• [TASK PROMPT]
Reproduce the data exactly.
<<<<
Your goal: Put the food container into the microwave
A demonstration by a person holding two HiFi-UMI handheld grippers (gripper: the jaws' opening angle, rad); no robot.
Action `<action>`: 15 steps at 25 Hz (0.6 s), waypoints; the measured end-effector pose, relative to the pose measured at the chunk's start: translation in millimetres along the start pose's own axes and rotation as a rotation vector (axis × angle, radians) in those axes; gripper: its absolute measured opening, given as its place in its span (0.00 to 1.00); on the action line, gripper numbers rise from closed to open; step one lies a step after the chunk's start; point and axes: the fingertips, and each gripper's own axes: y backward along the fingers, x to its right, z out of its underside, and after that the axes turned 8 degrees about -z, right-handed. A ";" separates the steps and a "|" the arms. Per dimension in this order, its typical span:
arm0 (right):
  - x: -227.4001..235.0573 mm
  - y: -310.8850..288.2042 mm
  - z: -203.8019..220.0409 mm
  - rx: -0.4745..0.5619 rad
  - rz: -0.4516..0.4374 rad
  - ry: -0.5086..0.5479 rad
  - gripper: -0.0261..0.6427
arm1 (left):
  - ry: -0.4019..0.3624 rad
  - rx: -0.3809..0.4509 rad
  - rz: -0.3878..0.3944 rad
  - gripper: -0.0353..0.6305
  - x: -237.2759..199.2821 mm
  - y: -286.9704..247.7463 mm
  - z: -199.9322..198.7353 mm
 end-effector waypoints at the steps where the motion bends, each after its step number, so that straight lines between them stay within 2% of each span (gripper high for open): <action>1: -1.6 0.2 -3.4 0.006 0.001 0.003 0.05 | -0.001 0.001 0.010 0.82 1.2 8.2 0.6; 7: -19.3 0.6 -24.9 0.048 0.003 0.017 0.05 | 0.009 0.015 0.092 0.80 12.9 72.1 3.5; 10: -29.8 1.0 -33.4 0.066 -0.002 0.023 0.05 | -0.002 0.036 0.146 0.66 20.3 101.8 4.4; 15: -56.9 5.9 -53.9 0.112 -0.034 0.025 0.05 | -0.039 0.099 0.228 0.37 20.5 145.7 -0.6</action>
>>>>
• [WORKED SOLUTION]
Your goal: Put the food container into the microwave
A demonstration by a person holding two HiFi-UMI handheld grippers (gripper: the jaws' opening angle, rad); no robot.
Action `<action>`: 15 steps at 25 Hz (0.6 s), waypoints; the measured end-effector pose, relative to the pose measured at the chunk's start: translation in millimetres along the start pose's own axes and rotation as a rotation vector (axis × angle, radians) in those axes; gripper: its absolute measured opening, given as its place in its span (0.00 to 1.00); on the action line, gripper numbers rise from closed to open; step one lies a step after the chunk's start; point and axes: the fingertips, and each gripper's own axes: y backward along the fingers, x to its right, z out of its underside, and after that the axes turned 8 degrees about -z, right-handed. A ";" separates the steps and a "|" the arms. Per dimension in this order, its typical span:
arm0 (right):
  - x: -227.4001..235.0573 mm
  - y: -310.8850..288.2042 mm
  - z: -203.8019..220.0409 mm
  - rx: -0.4745..0.5619 rad
  - rz: -0.4516..0.4374 rad
  - ry: -0.5086..0.5479 rad
  - gripper: -0.0261..0.6427
arm1 (left):
  - ry: -0.4019..0.3624 rad
  - rx: -0.3809..0.4509 rad
  - rz: -0.3878..0.3944 rad
  - gripper: -0.0353..0.6305
  - x: -237.2759..199.2821 mm
  - y: -286.9704..247.7463 mm
  - z: -199.9322..198.7353 mm
 end-effector waypoints at the steps where the motion bends, each after its step number, so that straight lines between them stay within 2% of each span (gripper high for open): <action>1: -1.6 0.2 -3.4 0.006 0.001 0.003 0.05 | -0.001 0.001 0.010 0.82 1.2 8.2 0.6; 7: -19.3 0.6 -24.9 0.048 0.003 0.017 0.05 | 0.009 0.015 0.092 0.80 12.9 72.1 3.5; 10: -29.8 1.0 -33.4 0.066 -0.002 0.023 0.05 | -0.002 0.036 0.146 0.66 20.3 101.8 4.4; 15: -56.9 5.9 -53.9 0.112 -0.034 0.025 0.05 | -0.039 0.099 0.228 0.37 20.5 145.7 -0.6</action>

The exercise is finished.